> **WORK ITEM**
Among the lines below, copy exactly those from the one with "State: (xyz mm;" through the one with "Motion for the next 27", counting both ends.

> **DATA RECORDS**
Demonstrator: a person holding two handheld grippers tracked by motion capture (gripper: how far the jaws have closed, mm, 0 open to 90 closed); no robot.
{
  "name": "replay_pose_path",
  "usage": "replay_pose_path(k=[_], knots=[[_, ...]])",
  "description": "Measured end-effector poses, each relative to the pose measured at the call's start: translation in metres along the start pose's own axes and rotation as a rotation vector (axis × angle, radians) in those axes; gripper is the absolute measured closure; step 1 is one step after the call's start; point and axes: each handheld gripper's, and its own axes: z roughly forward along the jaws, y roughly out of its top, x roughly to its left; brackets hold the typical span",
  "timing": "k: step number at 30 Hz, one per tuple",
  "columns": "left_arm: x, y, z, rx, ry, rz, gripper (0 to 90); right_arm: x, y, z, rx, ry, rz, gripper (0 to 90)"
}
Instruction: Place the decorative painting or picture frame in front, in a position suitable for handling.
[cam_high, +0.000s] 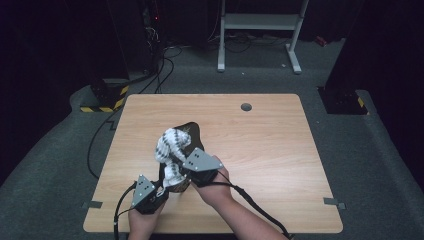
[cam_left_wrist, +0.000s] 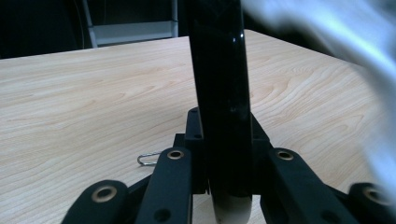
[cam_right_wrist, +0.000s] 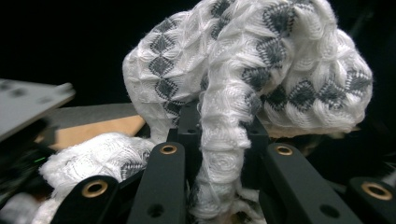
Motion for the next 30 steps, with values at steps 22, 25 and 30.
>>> replay_pose_path(k=[22,25,30], knots=[[0.001,-0.008,0.002,0.024,-0.029,-0.003,72.3,-0.097,-0.046,0.023,0.193,-0.214,0.185,76.5],[-0.001,-0.014,-0.001,0.032,-0.029,0.005,73.7,-0.091,-0.050,0.021,0.196,-0.200,0.174,76.5],[-0.001,-0.014,-0.001,0.033,-0.005,0.010,75.9,-0.070,-0.048,0.017,0.177,-0.135,0.158,76.6]])
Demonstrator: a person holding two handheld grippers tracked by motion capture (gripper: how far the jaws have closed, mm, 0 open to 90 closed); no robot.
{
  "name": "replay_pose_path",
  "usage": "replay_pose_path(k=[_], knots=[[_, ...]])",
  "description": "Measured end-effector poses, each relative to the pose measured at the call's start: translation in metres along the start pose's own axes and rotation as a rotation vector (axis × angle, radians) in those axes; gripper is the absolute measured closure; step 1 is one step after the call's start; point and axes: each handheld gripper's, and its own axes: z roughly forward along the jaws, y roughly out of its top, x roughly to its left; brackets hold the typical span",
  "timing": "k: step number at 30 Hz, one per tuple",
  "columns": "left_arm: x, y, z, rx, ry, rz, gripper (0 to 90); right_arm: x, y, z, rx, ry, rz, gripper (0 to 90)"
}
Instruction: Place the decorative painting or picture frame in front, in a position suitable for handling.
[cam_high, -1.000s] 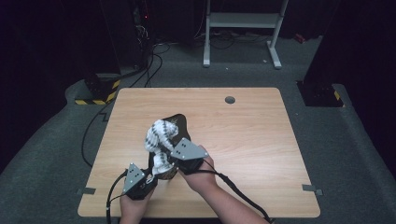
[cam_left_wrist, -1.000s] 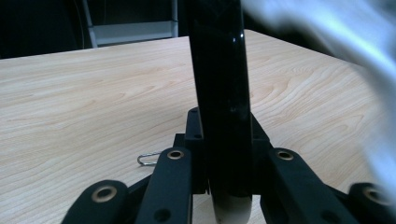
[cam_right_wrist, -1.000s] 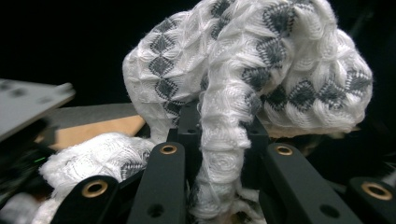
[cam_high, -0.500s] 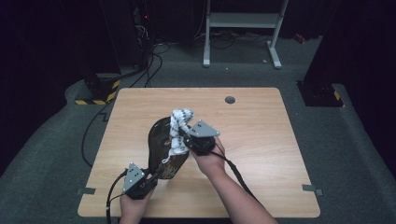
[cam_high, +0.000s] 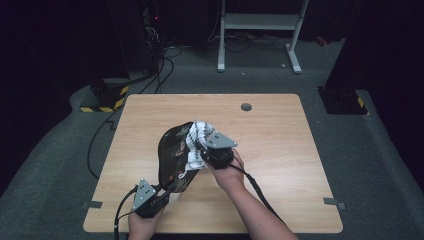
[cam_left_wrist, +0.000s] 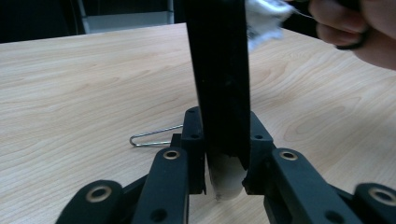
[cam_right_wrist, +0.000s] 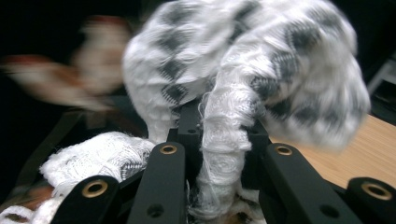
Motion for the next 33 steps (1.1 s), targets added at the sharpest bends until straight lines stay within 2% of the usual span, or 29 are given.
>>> replay_pose_path(k=[4,7,9,11,12,14,21,25,28,33], knots=[[0.001,0.000,0.001,0.001,-0.006,-0.005,76.8,0.033,0.000,-0.014,-0.036,0.076,-0.078,76.5],[0.001,0.000,0.001,-0.001,-0.004,-0.007,76.9,0.061,0.000,-0.023,-0.060,0.131,-0.155,76.6],[0.001,0.000,0.001,-0.001,-0.004,-0.009,76.9,0.072,0.000,-0.026,-0.070,0.147,-0.184,76.5],[0.001,0.000,0.001,0.000,-0.005,-0.008,77.0,0.075,0.000,-0.026,-0.078,0.141,-0.203,76.5],[0.001,0.000,0.001,0.000,-0.005,-0.009,76.9,0.074,0.000,-0.024,-0.079,0.134,-0.210,76.4],[0.002,0.000,0.001,0.000,-0.006,-0.011,77.0,0.064,0.000,-0.020,-0.067,0.114,-0.186,76.4],[0.002,0.000,0.001,-0.002,-0.009,-0.013,77.0,0.009,-0.003,0.000,0.002,-0.027,-0.087,76.5],[0.002,0.000,0.001,0.001,-0.009,-0.009,76.9,-0.012,-0.006,0.007,0.031,-0.077,-0.050,76.5],[0.002,0.000,0.001,0.001,-0.010,-0.008,76.9,-0.012,-0.006,0.007,0.037,-0.077,-0.048,76.5],[0.002,0.000,0.001,0.001,-0.009,-0.009,76.9,0.013,-0.004,-0.001,0.012,-0.031,-0.100,76.5]])
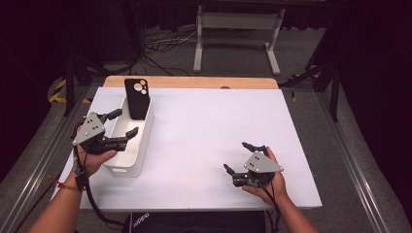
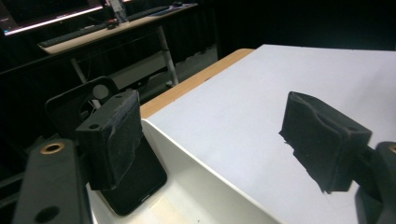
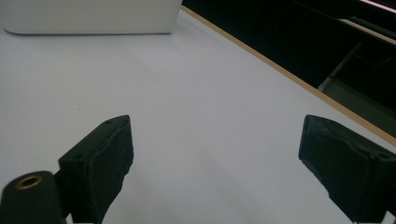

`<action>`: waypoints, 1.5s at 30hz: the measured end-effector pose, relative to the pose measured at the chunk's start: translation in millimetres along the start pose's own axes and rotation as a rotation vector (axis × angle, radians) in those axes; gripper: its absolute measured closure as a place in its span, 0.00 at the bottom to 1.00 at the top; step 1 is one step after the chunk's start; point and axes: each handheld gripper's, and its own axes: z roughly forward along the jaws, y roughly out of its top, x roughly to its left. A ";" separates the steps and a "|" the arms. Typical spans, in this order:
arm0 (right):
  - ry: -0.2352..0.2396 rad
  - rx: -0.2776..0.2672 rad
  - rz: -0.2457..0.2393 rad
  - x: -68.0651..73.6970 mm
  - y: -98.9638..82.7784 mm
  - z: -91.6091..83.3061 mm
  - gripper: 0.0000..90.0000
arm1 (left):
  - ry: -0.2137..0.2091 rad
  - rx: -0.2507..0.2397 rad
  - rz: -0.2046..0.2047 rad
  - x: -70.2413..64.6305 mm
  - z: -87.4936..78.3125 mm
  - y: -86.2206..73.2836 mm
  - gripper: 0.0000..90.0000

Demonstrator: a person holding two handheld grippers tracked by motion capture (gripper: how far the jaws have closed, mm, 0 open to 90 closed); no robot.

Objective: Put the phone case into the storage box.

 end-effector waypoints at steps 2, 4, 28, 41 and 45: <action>0.002 -0.001 0.003 0.2 0.2 0.0 0.12 | 0.001 -0.003 0.002 -1.5 -1.1 -0.3 0.21; 0.003 0.001 0.000 0.5 0.1 0.0 0.12 | -0.005 -0.003 0.002 -3.2 -1.7 -0.4 0.20; 0.020 0.001 -0.006 4.9 2.1 0.5 0.12 | -0.066 -0.026 0.059 -40.3 -6.2 2.1 0.07; 0.025 -0.007 -0.004 5.6 3.2 -1.7 0.12 | -0.080 -0.046 0.076 -52.9 -6.0 4.6 0.05; 0.024 -0.009 -0.006 5.5 3.2 -2.0 0.12 | -0.078 -0.054 0.076 -56.5 -6.4 5.3 0.06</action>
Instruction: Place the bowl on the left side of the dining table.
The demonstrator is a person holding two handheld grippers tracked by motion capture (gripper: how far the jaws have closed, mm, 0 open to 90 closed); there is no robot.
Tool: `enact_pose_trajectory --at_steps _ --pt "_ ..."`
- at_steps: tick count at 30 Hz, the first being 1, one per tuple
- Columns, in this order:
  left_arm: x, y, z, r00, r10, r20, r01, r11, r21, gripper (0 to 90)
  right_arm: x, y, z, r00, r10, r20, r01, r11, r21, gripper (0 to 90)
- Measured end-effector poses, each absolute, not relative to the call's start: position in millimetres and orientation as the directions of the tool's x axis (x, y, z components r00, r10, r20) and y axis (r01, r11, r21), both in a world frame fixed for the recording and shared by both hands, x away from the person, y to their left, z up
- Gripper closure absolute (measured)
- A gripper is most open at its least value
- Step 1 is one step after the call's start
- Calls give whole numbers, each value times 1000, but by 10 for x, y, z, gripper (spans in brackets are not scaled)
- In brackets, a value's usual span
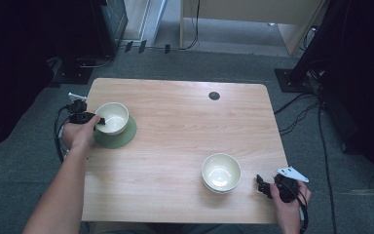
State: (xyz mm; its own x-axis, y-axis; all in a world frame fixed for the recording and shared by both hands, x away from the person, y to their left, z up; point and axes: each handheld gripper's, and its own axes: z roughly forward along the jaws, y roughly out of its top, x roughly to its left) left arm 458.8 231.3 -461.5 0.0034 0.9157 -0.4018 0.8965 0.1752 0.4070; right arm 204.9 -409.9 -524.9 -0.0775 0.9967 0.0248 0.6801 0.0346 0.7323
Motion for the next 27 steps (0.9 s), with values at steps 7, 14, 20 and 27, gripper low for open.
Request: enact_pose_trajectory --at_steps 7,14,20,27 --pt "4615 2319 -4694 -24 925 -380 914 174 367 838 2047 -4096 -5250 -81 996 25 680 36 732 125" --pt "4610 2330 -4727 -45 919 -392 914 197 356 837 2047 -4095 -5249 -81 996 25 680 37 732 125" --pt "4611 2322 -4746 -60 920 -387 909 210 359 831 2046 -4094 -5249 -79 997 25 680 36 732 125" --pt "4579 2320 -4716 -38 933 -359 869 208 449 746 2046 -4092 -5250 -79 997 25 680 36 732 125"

> **SOLUTION TO THIS PROBLEM**
State: (xyz mm; its own x-axis, y-axis; all in a world frame fixed for the recording and shared by both hands, x away from the person, y to their left, z up; point and axes: each handheld gripper's, and its own axes: z roughly forward along the jaws, y roughly out of its top, x roughly to its left) left arm 458.8 231.3 -461.5 0.0034 0.9157 -0.4018 0.8965 0.1752 0.4070; right arm 204.9 -409.9 -524.9 -0.0775 0.9967 0.0248 0.6801 0.0346 0.7323
Motion for the next 27 steps (0.9 s), with values at steps 7, 14, 20 and 27, gripper low for open.

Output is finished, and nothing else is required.